A unique collaboration by community colleges and four-year institutions in New Mexico linking key internal functions and student services is offering participants a new perspective on their operations, officials say, and a look at how the project – first dreamed of four years ago – will pay off.
“We are now beginning to see even more clearly how this will benefit each institution, each department and the group as a whole,” said Matthew Wright, associate director talent management at Central New Mexico Community College (CNM), one of the six colleges participating in the non-profit Collaborative for Higher Education Shared Services (CHESS).

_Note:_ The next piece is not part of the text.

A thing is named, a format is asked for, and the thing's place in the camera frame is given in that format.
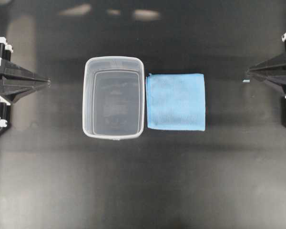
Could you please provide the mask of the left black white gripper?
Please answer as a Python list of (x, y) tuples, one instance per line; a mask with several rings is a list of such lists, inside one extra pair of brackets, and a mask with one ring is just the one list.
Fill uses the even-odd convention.
[(50, 86), (49, 78), (41, 77), (17, 64), (10, 62), (13, 47), (5, 37), (0, 37), (0, 135), (10, 127), (11, 103)]

Formed in early 2021, CHESS is expected to take a major step forward in December when, after months of testing, the shared enterprise resource planning (ERP) portion of the platform will go live for the first four of the six schools involved: CNM, Clovis Community College, Northern New Mexico College and Santa Fe Community College. The other part of the platform with student information will go live soon. After that, the CHESS Wave 2 institutions, San Juan College and Mesalands Community College, will shift to the platform at a later date.
Other state higher education institutions have expressed an interest, CHESS officials say, noting they expect more will join the collaborative.

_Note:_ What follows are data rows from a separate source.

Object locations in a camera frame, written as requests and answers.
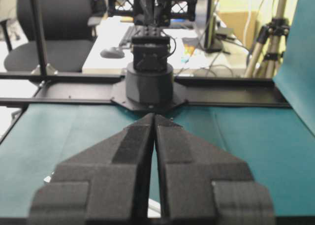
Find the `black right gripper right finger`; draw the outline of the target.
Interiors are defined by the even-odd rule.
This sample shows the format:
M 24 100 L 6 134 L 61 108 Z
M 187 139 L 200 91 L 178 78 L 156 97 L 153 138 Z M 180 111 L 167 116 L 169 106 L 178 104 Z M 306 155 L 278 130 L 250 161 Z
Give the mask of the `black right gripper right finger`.
M 161 215 L 171 225 L 273 225 L 268 189 L 248 164 L 155 116 Z

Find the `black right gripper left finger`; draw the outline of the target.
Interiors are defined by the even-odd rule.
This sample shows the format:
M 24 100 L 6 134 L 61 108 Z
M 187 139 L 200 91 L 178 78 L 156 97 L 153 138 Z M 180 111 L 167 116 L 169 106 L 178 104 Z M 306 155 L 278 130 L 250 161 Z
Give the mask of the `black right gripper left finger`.
M 34 195 L 30 225 L 142 225 L 148 220 L 154 114 L 60 162 Z

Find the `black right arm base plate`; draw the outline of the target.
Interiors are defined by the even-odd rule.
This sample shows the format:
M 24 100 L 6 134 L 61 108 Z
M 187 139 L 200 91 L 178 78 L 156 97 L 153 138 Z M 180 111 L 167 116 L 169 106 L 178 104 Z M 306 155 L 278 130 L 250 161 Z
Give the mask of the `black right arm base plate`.
M 186 92 L 177 83 L 162 87 L 123 80 L 113 85 L 111 101 L 133 112 L 163 114 L 187 103 Z

The system is designed to standardize and sync student and employee records and other data along with key institutional systems across the collaborative, according to officials. It will bring the colleges into a single, shared system for student information continuing education, finance and human resources.

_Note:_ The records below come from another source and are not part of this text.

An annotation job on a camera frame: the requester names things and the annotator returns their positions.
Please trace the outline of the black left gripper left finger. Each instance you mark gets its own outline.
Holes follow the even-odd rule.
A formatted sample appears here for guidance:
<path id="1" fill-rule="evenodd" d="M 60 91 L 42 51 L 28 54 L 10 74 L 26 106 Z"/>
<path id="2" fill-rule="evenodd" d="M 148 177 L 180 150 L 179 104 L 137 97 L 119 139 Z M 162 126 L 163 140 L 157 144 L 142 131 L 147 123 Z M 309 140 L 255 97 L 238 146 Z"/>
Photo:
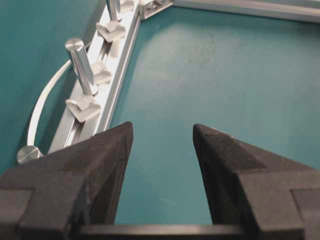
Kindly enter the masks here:
<path id="1" fill-rule="evenodd" d="M 67 240 L 71 229 L 115 222 L 133 144 L 129 121 L 6 170 L 0 177 L 3 240 Z"/>

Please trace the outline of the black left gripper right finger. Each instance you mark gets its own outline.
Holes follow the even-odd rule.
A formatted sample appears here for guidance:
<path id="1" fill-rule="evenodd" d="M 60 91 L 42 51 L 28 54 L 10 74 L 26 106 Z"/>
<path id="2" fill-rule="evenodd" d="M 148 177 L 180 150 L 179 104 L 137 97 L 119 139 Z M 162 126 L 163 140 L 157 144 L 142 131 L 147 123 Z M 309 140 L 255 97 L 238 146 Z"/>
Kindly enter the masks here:
<path id="1" fill-rule="evenodd" d="M 256 240 L 319 239 L 319 170 L 202 124 L 192 137 L 214 223 Z"/>

It also will streamline admissions and financial aid processes, including standard, applications to the participating schools, and allow students to plan their college pathway more easily with a standardized course numbering and structuring system throughout. Planners expect it will improve advising with simpler, standard, efficient student record-handling, freeing up counselors to provide more personal support.
Early steps
Wright, who heads the human capital management (HCM) workstream for the ERP portion of the project, said extensive work was needed to upgrade the diverse legacy platforms among the colleges. However, decision-making about the thousands of connected functions and establishment of a framework for the system went smoothly, and the extensive testing has gone better than expected. The work has been underway in four workstreams: HCM, finance, technical and change management.
“There was a lot of clean-up with the systems at each school initially, and I would advise anyone considering such collaboration to allow plenty of time for it,” he said. “But other than that, the development process has involved a lot of work, but has proceeded pretty smoothly.”
According to Amy Pell, associate vice president of finance and controller for Santa Fe Community College and the CHESS lead for the finance workstream, representatives of all the schools in the four workstreams carefully considered how their functions would operate on the platform. It utilizes the Workday suite of applications for enterprise planning, financial management, human capital management and student services. How those functions then interface with other areas had to be fine-tuned, she said.
“So much of finance is driven by other areas of operations. The colleges started early to create a common chart of accounts, which is the base for alignment of other functional finance areas. It was very time-consuming but well worth the effort,” Pell said, noting that the 15 different “work tags” in finance alone can be combined to create thousands of different data transactions.
Added benefits
Pell noted that the system is primarily designed to streamline the student experience at every step – from the application process and registration for classes at any of the participating institutions, to the alignment of credits and transfer process.
“The ultimate goal is for students to have the ability to apply once and be admitted to all the participating colleges and be able to take courses at any of the institutions,” she said.
Wright pointed out that other benefits have surfaced, including overdue upgrades to school functions where the best practices of the participating schools will become the standard. He noted, for instance, that employee evaluations were done on paper at his and other schools. The CHESS structure will automate that process and other key functions in the human resources arena and make them uniform for the institutions.
Also, for example, the best practices of the participating colleges when it comes to financial aid applications and management will be an upgrade for some institutions and allow for student aid data to flow between them. Student and staff records will be uniform and accessible by each, while purchasing can be coordinated around the best practices discovered.
“The alignment of payroll will be very valuable, for example,” Pell said. “The goal is to have a payroll director at the CHESS level to oversee and assist with payroll processing at each college. Previously, each college completed an entire payroll process bi-weekly with limited staff. After the alignment and identification of best practices, we’ll be able to assist each other, cover for staff on leave and troubleshoot issues. We will also have experts in specific payroll functions who could perform that function across all institutions.”
Looking back
Along with creating the time for system research and refinements necessary to prepare institutional legacy systems for the change, human resource officials found various collective bargaining agreements had to be considered, Wright said. In the new aligned personnel platform, they required more detailed and complex discussions and planning.
He said colleges considering collaboration should think ahead regarding areas where structures in participating schools differ significantly.
Pell, meanwhile, noted that the work on CHESS has often been consuming for those involved in the transition, and that backfilling staff to fill the gaps is important.
Buy-in was also important. In a baseline survey of faculty and staff at the Wave 1 colleges (CNM, Clovis Community College, Northern New Mexico College, Santa Fe Community College) in February, CHESS officials found that 63% understood the need for the platform and 62% believed the change was being done for good reasons, while 41% said they were “ready for the change.”